Despite me being “wan of them” I have never been intimidated or antagonised by any Rangers fan, have always felt welcome at Ibrox and – you can Google it – this column more than once asked those whose noses aren’t blue to stop their prejudice, or at least re-evaluate what they believe the average Bear to be.

The anti-Catholic signing policy was lifted 31 years ago. Rangers are still seen as a Protestant club – and I’ve no real issue with that and neither should anyone else – but I’ve seen for myself a significant cultural change within the support.

For every “FTP” mouth-breather, there are 20 who don’t want anything to do with that. Nor do they care what school a player went to. All they are interested in is whether they can do it on the pitch. Lorenzo Amoruso was captain. Rino Gattuso remains a cult hero.
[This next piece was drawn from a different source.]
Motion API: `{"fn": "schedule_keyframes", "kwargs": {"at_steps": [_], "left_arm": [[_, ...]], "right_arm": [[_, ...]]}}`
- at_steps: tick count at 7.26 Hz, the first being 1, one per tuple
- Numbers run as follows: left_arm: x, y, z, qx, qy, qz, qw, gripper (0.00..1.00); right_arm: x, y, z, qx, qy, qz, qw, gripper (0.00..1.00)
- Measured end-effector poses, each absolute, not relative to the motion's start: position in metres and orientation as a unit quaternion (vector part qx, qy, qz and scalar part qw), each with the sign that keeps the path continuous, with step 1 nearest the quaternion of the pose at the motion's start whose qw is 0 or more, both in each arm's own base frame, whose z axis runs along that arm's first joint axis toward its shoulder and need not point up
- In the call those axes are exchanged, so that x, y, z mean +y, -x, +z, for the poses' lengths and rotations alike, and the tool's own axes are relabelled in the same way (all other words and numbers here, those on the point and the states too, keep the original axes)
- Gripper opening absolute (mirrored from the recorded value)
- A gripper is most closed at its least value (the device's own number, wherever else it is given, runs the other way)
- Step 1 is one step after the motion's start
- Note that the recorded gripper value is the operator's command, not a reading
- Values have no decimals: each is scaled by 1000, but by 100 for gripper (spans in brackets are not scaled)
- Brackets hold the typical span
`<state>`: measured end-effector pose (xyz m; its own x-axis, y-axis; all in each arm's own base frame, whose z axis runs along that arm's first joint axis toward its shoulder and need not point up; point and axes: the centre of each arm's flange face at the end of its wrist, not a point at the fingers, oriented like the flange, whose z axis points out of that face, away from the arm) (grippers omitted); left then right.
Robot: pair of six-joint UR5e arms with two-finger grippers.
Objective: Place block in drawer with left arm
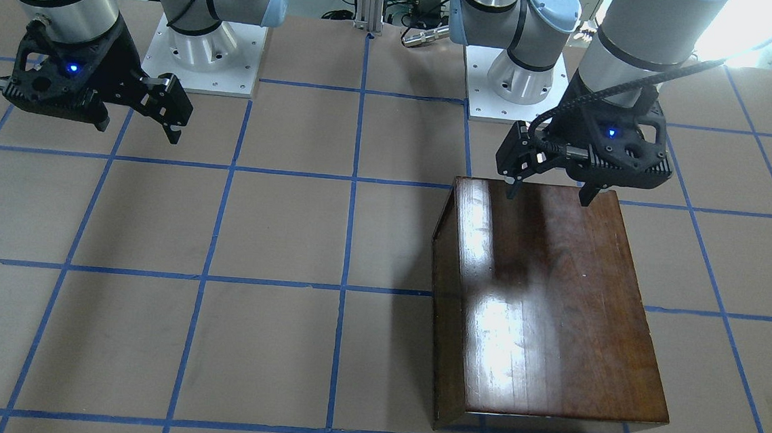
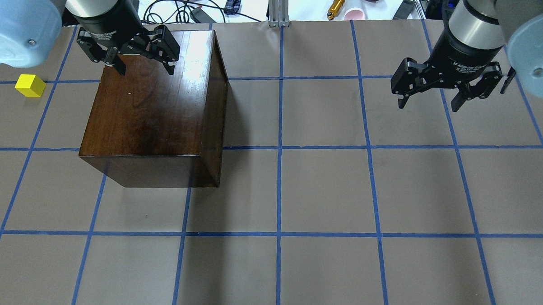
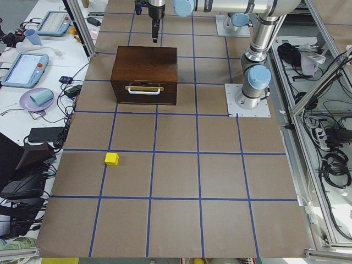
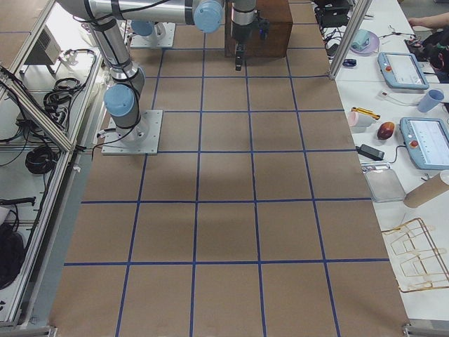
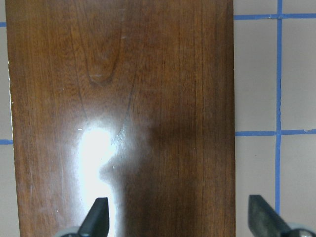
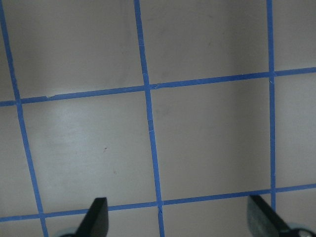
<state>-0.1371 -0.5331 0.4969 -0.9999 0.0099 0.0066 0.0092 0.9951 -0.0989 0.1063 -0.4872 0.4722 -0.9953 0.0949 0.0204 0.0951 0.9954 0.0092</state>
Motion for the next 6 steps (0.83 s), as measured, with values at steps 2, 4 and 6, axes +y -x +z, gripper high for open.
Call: {"fn": "schedule_keyframes", "kwargs": {"at_steps": [2, 4, 6], "left_arm": [[-532, 137, 499, -999, 4, 51, 3, 100], [-531, 136, 500, -999, 4, 52, 3, 100], [-531, 136, 500, -999, 4, 52, 3, 100]], "right_arm": [[-487, -106, 472, -999, 48, -5, 10, 100], [-487, -106, 472, -999, 48, -5, 10, 100], [-487, -106, 472, -999, 48, -5, 10, 100]]}}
Celtic fan Neil McCann got roundly cheered as he helped Rangers to two trebles and a double. The most popular player at Ibrox right now is Alfredo Morelos. Nacho Novo will probably get a statue one day. All “left footers”.
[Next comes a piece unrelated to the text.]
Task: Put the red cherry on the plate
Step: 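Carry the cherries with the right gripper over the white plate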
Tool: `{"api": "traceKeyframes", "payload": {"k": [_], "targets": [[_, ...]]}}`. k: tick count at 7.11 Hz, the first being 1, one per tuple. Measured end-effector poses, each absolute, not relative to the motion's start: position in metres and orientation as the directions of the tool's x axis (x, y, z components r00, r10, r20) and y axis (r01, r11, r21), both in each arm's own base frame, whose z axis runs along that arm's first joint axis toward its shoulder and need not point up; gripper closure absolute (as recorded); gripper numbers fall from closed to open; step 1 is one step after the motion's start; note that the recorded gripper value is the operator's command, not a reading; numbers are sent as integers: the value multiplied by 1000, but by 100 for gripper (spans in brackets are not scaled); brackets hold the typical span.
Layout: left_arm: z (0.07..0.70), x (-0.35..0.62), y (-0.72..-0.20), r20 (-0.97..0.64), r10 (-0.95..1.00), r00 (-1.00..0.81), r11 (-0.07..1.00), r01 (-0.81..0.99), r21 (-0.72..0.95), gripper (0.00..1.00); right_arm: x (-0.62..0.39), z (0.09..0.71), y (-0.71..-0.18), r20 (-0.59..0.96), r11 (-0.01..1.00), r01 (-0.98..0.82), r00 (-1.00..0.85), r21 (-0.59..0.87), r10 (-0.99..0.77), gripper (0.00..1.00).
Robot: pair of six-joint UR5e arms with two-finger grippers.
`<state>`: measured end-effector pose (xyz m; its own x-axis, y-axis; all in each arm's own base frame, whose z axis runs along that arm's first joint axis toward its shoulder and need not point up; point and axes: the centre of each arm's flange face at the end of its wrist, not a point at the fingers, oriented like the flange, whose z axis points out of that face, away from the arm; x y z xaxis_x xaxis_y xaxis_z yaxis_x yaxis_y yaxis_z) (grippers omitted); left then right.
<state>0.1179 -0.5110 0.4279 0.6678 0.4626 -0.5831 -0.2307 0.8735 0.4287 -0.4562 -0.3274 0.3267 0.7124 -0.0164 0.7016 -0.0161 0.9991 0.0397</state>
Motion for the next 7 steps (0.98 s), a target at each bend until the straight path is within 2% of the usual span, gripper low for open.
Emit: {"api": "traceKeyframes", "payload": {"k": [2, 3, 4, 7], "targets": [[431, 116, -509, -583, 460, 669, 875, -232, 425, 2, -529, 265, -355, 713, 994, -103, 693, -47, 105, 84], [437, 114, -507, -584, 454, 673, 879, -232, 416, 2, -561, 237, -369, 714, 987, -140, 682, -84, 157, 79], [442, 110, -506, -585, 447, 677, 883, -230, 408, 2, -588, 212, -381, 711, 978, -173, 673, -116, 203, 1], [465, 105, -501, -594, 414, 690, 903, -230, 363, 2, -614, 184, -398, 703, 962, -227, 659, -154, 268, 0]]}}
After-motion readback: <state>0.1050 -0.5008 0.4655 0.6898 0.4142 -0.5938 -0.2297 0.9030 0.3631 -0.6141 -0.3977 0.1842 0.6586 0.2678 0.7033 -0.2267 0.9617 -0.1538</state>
Sectarianism remains an issue because of the club’s history and because within the Rangers support remain people with King Billy tattoos. William of Orange had the political backing and private financial support of Pope Innocent XI – the Mo Johnston of his day. That never gets a mention in any song…

And because at every game anthems are belted out with blatant sectarian messages across an increasingly secular Scotland.

I’ve always been a defender if not a supporter of Rangers. I’ve met so many good people at that club. Most of my mates are Rangers fans. I was and remain of the opinion that more should have been done to keep the club in the Premier League in 2012; not that they didn’t deserve what happened to them per se, but the impact on the other clubs and our game as a whole was hugely negative.

To quote the great Kevin Bridges: “We had a two-horse league and we’ve lost a horse.”

But then they go and appoint DUP councillor David Graham who is a “worshipful master” of the Orange Order to be the face of the club.

No club is without sin when it comes to making appointments. Dundee had Giovanni de Stefano on their board – a jailbird, friend of terrorists and Saddam Hussein’s lawyer.

Vladimir Romanov was for years a popular owner of Hearts. Hibernian almost went to the wall under the, cough, leadership of chairman David Duff – a man with a perfect surname.

And as for Celtic, where to begin? Well, let’s start with John Reid as chairman, a man who is “at ease with his conscience” about when, as a Labour government minister, he supported the war in Iraq.

But we are talking about Rangers here and the appointment of Graham is, in my view, a bad call.

Why, when Rangers are supposedly doing their best to show themselves to be an inclusive club, have they given a job to a member of a Northern Ireland political party with links to many Unionist paramilitary groups that continue to haunt them.

The DUP is ostensibly anti-homosexual, has a pro-creationist faction within the party and aren’t keen on women having control of their own bodies. I had to check the calendar there to make sure this was the 21st century.

Speaking to Good Morning Ulster yesterday about his new role, Graham said: “The future includes everyone, irrespective of sexual orientation, religious background or cultural affiliation.”

His membership of the Orange Order is not illegal. Indeed, who am I or anyone to tell another person what to do in their spare time. But while the OO says it isn’t anti-Catholic, it wouldn’t be outrageous to suggest they aren’t overly keen on them.

Is this really the type of person Rangers need right now? Graham will replace Jim Traynor, a controversial figure who happened to be my boss for the best part of 10 years.

He gave me a job at the country’s biggest selling newspaper at that time and made me, at just 27, one of the best paid members of my extended family.

With him as my gaffer, I was sent all over the world to watch football and golf. I got to write columns with Ally McCoist and Jim McLean. I was given a freer role than most on the desk, at least for a time, a period in which I had my best times in journalism.

In so many ways I owe him a lot but I’ve never felt that. I don’t like the man. Anyway, it’s good that he’s going, it’s just that his successor shouldn’t be a DUP and Orange Order member.

Why didn’t they go for a bluenose journalist, there’s plenty of them, who would bring calmness to such an important role?

Instead the powers that be have acted like the Rangers from the bygone days. See, I told you they were the same club.